So please forgive the dark screen. Next time, I’ll get it right. Here are some links from the interview, including options for breathing devices. I’ve also included the transcripts which have been edited for clarity.
Studies:
Devices:
Transcripts
Maryann: Thanks for coming on this interview series! Just to let our listeners know, you’re Daniel Craighead assistant research professor of integrative physiology of aging lab at the University of Colorado Boulder. Can you start off with what got you into this line of work?
Daniel Craighead: Yeah, absolutely. I got my bachelor's degree in exercise in sports science from Ithaca college. I've always had this interest in how exercise can be used as a tool to improve health. After completing my undergraduate work, I wanted to go on to grad school. I had some research experience and really wanted to become a professor and do research on ways that exercise could be helpful for us and kind of as I was progressing through my studies.

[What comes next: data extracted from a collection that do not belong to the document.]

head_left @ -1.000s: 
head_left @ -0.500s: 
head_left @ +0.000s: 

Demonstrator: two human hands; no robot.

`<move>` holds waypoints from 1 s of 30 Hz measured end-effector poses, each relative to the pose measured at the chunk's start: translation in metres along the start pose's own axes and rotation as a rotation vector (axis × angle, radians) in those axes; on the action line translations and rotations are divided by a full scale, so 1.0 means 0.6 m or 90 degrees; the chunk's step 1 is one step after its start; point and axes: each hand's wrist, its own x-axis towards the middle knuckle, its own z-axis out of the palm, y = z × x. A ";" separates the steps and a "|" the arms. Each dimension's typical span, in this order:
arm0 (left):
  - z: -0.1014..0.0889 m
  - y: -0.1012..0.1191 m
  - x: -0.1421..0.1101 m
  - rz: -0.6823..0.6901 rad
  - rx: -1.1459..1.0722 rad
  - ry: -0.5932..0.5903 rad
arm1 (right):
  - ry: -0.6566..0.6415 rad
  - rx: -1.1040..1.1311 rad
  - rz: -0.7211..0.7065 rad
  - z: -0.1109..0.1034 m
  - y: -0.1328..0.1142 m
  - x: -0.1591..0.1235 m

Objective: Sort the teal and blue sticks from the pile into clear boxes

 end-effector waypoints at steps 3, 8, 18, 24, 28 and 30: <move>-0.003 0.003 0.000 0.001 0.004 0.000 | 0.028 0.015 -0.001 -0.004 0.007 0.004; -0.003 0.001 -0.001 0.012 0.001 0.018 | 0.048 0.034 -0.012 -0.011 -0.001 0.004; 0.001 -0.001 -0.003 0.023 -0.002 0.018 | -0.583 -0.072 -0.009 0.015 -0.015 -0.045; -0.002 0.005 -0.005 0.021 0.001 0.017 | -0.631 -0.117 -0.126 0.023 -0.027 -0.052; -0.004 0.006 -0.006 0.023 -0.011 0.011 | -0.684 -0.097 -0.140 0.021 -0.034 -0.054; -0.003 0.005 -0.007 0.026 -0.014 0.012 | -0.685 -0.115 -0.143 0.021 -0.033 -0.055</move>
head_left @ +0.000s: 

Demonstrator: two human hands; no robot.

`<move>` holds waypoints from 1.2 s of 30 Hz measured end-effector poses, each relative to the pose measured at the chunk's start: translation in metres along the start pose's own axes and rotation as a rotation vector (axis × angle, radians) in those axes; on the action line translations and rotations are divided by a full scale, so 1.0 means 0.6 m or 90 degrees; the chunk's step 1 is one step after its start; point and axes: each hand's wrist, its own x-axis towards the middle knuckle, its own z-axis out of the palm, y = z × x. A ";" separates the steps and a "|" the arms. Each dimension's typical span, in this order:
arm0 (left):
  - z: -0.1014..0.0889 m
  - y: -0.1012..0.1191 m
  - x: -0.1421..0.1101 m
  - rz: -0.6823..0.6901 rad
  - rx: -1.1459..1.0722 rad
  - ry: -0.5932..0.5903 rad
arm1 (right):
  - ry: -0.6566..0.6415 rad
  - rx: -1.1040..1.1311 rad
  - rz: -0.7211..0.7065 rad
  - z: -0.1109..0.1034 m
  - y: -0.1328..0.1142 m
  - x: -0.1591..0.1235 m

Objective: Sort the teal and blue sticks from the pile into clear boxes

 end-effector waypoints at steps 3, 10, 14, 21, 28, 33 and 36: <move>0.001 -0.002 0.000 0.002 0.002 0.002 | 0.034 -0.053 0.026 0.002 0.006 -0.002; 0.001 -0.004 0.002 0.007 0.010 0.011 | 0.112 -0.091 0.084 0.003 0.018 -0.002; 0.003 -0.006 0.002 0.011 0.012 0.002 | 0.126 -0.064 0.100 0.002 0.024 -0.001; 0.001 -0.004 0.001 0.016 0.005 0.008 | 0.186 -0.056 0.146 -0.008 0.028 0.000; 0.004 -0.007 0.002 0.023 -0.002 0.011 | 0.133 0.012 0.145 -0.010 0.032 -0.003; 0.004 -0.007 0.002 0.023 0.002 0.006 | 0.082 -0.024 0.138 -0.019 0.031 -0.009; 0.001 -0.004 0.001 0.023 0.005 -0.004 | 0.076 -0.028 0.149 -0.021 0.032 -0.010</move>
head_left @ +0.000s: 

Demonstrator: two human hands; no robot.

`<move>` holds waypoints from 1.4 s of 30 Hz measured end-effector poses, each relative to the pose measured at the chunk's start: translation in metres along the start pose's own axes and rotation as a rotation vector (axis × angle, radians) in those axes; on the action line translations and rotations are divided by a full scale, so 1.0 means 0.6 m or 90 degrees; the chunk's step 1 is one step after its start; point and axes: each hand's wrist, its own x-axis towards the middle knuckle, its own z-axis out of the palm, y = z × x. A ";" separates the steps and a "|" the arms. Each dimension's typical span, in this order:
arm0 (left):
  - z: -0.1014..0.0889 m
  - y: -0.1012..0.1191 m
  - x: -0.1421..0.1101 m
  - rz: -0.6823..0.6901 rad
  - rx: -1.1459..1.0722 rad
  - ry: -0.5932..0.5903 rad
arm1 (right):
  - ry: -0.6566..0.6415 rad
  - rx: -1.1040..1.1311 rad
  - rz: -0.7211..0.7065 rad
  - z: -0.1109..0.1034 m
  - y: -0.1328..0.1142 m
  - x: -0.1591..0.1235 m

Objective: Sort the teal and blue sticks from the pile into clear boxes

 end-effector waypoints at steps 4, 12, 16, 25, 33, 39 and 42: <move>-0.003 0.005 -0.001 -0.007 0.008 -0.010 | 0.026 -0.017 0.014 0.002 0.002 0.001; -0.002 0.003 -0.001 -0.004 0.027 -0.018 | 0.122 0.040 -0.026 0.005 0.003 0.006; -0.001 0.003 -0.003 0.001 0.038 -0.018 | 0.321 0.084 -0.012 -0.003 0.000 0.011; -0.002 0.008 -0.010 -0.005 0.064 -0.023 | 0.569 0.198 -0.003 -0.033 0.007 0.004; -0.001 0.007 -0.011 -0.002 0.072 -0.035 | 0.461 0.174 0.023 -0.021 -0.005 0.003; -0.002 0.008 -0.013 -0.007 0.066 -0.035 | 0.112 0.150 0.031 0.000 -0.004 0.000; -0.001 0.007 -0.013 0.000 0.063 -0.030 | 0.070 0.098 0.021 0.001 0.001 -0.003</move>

I got really interested in the barrier to adherence that we have with exercise. I don't think there's anyone out there that would argue that we shouldn't exercise. We all know exercise is good for us. But despite that over fifty percent of adults in the United States don't perform enough exercise to meet current public health guidelines meaning they're not as healthy as they could be if they would just exercise a little more. So, I got really interested in why that might be and came up with evidence-based exercise interventions to improve health that also overcome those barriers to adherence so when we look at common barriers one of the big ones is time availability. People just don't have enough time in the day to fit exercise into their schedule. And if you need to say, go to a fitness center or buy expensive exercise equipment, those can be barriers as well.
I got really interested in this intervention called high resistance inspiratory muscle strength training (IMST) which involves breathing against resistance through a handheld device performing only 30 resistive breaths per day which takes little time (over five minutes). So it's something that's very time efficient that can be done in the comfort of your own home and for that reason I suspected it would promote excellent rates of adherence and there was some research coming out of the University of Arizona from Dr. Fiona Bailey's laboratory she was testing this respiratory intervention in patients with obstructive sleep apnea so it makes some intuitive sense sleep apnea is a condition where people stop breathing at night. So, a respiratory intervention may improve their sleep apnea symptoms. And what Dr Bailey's laboratory was seeing was not actually really much of a change in sleep apnea or sleep quality but a surprising reduction in blood pressure when people did high resistance inspiratory muscle strength training 30 breaths a day for six weeks. That really got me interested in this as a potential lifestyle and intervention that could have cardiovascular benefits in sort of the broader population while also promoting adherence. That's how I got interested in studying this.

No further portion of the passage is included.